Wetlands never get any love. Not even metaphorical wetlands.
As a presidential candidate, Donald Trump pledged to oust special interests from government by promising to “drain the swamp” in Washington. These three words may make for a clever chant. But Trump’s key proposals — hiring freezes for the federal workforce, term limits for Congress and a few cosmetic lobbying bans —are to ending corruption what bloodletting and leeches are to healing the sick. They won’t work, and they only make matters worse.
Sure, Trump’s swamp draining is actually more like trimming the grass around a water hazard, but even so, there are things in that swamp. Slow things. Old things. And they don't want to even pretend to move.
Reporter: Senator McConnell, do you agree the swamp should be drained and specifically, do you agree with the five year ban on lobbying?
McConnell: Uh, what I think we want to do here is …
What we should do is not answer the question, not answer the question some. Not answer it again. And finally …
McConnell: Not go back and relitigate what either side may have said during a very hotly contested presidential race.
Yes, because mentioning anything anyone promised during the race after the race is pointless.
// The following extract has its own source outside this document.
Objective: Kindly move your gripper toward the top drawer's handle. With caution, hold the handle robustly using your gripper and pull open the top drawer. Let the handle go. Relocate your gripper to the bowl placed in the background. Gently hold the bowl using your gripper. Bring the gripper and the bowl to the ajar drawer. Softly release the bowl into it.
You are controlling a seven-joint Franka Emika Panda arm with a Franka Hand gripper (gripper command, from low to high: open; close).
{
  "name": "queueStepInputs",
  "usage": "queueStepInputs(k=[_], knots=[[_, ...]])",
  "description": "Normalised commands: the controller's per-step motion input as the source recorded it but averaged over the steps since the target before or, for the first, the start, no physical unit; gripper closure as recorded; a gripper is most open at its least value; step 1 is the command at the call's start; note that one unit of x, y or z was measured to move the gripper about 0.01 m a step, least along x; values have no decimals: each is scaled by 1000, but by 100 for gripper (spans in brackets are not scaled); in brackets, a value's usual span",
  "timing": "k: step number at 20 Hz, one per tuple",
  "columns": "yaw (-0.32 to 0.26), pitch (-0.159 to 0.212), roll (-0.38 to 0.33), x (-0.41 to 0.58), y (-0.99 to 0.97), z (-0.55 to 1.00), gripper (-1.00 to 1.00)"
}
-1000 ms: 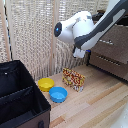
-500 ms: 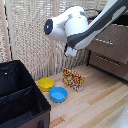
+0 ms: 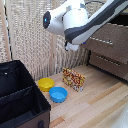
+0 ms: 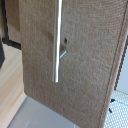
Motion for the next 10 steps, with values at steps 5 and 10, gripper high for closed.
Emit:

Especially for McConnell, who spent the whole campaign silently tucked into his shell so no one could ask him a single question about the Republican candidate.
While McConnell settles back in the mud, it’s worth noting that not only does Trump’s plan not address any real issue, but he’s packing his team with the people he says he hates.
President-elect Donald J. Trump, who campaigned against the corrupt power of special interests, is filling his transition team with some of the very sort of people who he has complained have too much clout in Washington: corporate consultants and lobbyists. …
The moves that Trump is making on registered lobbyists seem less designed to end lobbying than to make it invisible.
Instead of limiting the role of lobbyists, his efforts would push lobbying further into the shadows and out of public view. Meaningful change — not “fake reform” — requires a different set of solutions, including improvements to the lobbying disclosure system and building up the institutional capacity of Congress.